Quantitation of Non-B Clade HIV
Synopsis: RT-PCR and bDNA assays for HIV-1 yielded different results in a young woman from Cameroon, suggesting she has a non-B clade virus.
A previously untreated HIV-infected patient of mine was recently screened for inclusion in a research protocol. Despite multiple detectable viral loads during the previous year varying from 578 to 10,230 particles per mL of plasma as determined by the Chiron HIV-1 RNA 2.0 bDNA assay, two sequential screening tests using the RT-PCR assay were negative. This discrepancy points out an important difference between these two assays and their ability to detect non-B clade HIV-1 variants.
This 32-year-old woman had migrated from Cameroon about six years earlier, and was found to be HIV-positive on routine ELISA screening in the United States about two years ago. Because of high CD4 cell counts and low viral load test results, she had previously chosen to defer initiation of antiretroviral therapy. Based on the discrepant results between the two assays, she is likely infected with a non-B clade HIV virus. Her virus is presently being sequenced and phenotyped.

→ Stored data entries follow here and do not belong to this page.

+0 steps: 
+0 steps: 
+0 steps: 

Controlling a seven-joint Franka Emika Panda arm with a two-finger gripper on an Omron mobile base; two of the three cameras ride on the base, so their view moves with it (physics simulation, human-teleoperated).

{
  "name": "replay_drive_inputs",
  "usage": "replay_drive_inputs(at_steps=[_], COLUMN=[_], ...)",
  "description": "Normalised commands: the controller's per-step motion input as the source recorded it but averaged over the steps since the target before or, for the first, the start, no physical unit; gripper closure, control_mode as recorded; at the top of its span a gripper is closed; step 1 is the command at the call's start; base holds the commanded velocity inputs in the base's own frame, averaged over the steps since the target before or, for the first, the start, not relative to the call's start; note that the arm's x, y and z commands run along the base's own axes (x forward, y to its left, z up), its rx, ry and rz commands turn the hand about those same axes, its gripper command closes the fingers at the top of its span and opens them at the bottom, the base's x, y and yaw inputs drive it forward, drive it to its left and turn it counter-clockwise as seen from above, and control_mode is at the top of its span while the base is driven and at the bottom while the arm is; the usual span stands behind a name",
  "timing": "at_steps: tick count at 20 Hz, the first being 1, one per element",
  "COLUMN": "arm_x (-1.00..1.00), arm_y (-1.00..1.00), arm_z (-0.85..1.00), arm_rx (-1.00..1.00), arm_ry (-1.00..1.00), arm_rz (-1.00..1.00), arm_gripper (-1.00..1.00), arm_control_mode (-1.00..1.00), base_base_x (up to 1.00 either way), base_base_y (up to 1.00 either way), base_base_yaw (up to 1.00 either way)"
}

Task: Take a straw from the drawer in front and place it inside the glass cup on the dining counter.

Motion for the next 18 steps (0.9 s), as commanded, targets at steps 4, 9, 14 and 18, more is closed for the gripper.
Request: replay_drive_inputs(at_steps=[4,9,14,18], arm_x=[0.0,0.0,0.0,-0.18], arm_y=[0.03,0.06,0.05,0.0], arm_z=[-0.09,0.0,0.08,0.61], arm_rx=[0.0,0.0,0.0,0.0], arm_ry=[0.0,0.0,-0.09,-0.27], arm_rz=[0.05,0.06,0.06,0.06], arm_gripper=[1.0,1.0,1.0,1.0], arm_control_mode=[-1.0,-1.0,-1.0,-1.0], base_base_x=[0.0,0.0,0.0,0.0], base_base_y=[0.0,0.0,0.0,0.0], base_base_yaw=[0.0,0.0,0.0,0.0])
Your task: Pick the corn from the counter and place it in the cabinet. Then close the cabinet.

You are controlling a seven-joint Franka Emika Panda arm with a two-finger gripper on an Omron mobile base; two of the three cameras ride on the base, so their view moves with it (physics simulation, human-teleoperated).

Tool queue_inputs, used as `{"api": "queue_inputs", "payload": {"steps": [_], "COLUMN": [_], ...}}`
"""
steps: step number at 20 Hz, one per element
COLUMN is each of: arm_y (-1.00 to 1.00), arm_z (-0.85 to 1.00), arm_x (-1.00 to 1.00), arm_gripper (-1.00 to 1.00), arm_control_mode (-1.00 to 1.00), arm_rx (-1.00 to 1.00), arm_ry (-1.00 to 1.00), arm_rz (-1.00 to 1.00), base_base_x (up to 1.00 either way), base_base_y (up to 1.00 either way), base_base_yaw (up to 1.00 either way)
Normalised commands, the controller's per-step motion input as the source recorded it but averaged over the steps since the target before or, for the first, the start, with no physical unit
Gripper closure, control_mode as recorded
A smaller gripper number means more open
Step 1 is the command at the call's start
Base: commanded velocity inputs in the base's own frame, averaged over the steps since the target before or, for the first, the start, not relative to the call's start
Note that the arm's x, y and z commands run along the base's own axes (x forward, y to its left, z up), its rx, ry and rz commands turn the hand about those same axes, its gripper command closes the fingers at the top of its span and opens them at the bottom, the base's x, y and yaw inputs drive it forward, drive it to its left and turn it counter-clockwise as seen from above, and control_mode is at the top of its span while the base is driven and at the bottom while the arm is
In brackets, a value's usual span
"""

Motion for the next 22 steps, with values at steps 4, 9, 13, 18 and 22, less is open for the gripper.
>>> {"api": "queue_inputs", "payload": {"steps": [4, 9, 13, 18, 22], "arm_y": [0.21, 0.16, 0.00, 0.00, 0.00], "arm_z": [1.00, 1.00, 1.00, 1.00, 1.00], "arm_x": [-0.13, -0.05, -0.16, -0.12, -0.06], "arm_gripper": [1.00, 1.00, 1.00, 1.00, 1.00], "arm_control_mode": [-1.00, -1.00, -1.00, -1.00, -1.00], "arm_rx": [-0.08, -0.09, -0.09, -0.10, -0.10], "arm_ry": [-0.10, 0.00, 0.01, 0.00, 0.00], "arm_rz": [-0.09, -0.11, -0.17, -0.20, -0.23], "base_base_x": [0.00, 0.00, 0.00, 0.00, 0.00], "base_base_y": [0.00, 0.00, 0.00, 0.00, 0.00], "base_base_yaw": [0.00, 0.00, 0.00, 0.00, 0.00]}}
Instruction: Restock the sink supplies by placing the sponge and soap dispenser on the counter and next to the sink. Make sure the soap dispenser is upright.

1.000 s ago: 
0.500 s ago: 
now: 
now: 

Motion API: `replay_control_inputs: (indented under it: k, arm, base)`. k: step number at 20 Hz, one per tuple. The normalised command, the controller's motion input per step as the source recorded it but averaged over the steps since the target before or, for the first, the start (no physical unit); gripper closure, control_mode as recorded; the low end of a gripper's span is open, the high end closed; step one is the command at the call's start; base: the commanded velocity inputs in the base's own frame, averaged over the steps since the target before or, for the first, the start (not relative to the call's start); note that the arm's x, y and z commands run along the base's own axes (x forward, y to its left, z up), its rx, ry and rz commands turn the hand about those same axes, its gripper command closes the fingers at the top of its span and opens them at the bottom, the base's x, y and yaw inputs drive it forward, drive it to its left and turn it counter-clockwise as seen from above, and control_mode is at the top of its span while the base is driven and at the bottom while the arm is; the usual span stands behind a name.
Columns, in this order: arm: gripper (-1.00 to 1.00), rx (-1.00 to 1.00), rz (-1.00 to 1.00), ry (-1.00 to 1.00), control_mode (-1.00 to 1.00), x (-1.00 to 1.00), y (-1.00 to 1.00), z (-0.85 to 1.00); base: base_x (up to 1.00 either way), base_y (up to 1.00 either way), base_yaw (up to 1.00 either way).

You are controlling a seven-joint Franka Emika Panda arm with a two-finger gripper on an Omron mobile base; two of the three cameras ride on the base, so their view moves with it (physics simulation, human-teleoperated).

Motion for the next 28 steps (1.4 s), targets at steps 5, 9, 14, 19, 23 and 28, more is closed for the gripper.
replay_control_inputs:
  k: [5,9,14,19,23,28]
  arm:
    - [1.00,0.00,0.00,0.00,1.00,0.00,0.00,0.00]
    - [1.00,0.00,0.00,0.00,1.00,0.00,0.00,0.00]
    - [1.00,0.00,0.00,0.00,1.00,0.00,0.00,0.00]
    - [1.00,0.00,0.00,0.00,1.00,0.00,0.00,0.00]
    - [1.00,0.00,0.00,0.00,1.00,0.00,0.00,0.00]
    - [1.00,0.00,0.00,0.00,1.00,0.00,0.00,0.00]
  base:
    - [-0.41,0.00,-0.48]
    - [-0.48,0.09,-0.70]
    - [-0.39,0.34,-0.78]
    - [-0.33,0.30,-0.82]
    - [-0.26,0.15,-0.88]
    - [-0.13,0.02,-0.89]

At least 10 genetically distinct HIV-1 subtypes have been recognized; it is likely that other unidentified subtypes exist. Group M contains A through J, while Group O (outliers) contains a number of closely related viruses. While subtype B is common in western Europe and in the United States, non-B subtypes were previously fairly well localized to Africa and Asia. The epidemiology of these viruses is, however, being altered by an increase in migration, foreign travel, and "sex tourism." Recent surveys suggest that non-B clade virus is now found in 16-20% of patients in London and in France. At least four different subtypes (B, C, D, and F) have been identified in Rio de Janeiro, Brazil, creating an environment resulting in both dual and recombinant mosaic infections in 11.4% of the city’s HIV-infected population .1
RT-PCR assay uses only two relatively short target sequences for its probes, making it highly susceptible to any mutational changes affecting those genetic regions. In contrast, the bDNA assay uses a total of 98 probes directed at a larger span of the pol gene. Any genetic variation in one or several of the targeted zones would, therefore, be less likely to limit the sensitivity of this assay. Quantitation of viremia due to non-B clade HIV-1 subtypes using the bDNA assay may yield viral load measurements 2 to 3 logs higher when compared with either the standard or ultrasensitive Roche RT-PCR assay. In our case, the low levels of circulating virus detected by the bDNA assay were completely missed by the ultrasensitive RT-PCR assay.
In addition to the potential for eluding amplification by PCR, detection of subtype O strains can pose other difficulties. HIV-1 O subtypes are prevalent in west central Africa, especially in Cameroon, equatorial Guinea, and Gabon, where genetic studies suggest they may have more recently been introduced into the population. Detection of antibodies to subtype O strains using unmodified ELISA assays can result in false-negative tests, and some O subtypes can cause false-negative immunoblots.2
Not only will the increasing prevalence of non-B clade virus and genetically mosaic variants interfere with ongoing efforts to develop a broadly effective anti-HIV-1 vaccine, clinicians should be aware of the potential for discrepant or falsely negative test results when assessing a patient with non-B clade virus. One should consider the likely origin of a patient’s HIV infection before ordering quantitative studies using the current RT-PCR assays.
1. Kemper CA. Infect Dis Alert 1999;18:136.
2. Gurtler LG, et al. Arch Virol Suppl 1996;11:195-202.
Potential differences between current bDNA and RT-PCR assays for quantifying HIV include:
a. bDNA may be more sensitive in detecting non-B clade HIV.
b. Current RT-PCR assays yield viral loads 2-3 times higher than bDNA.
c. Non-b clade HIV is present in about 20% of patients in parts of Europe.
d. Non-b clade virus is rare in the United States.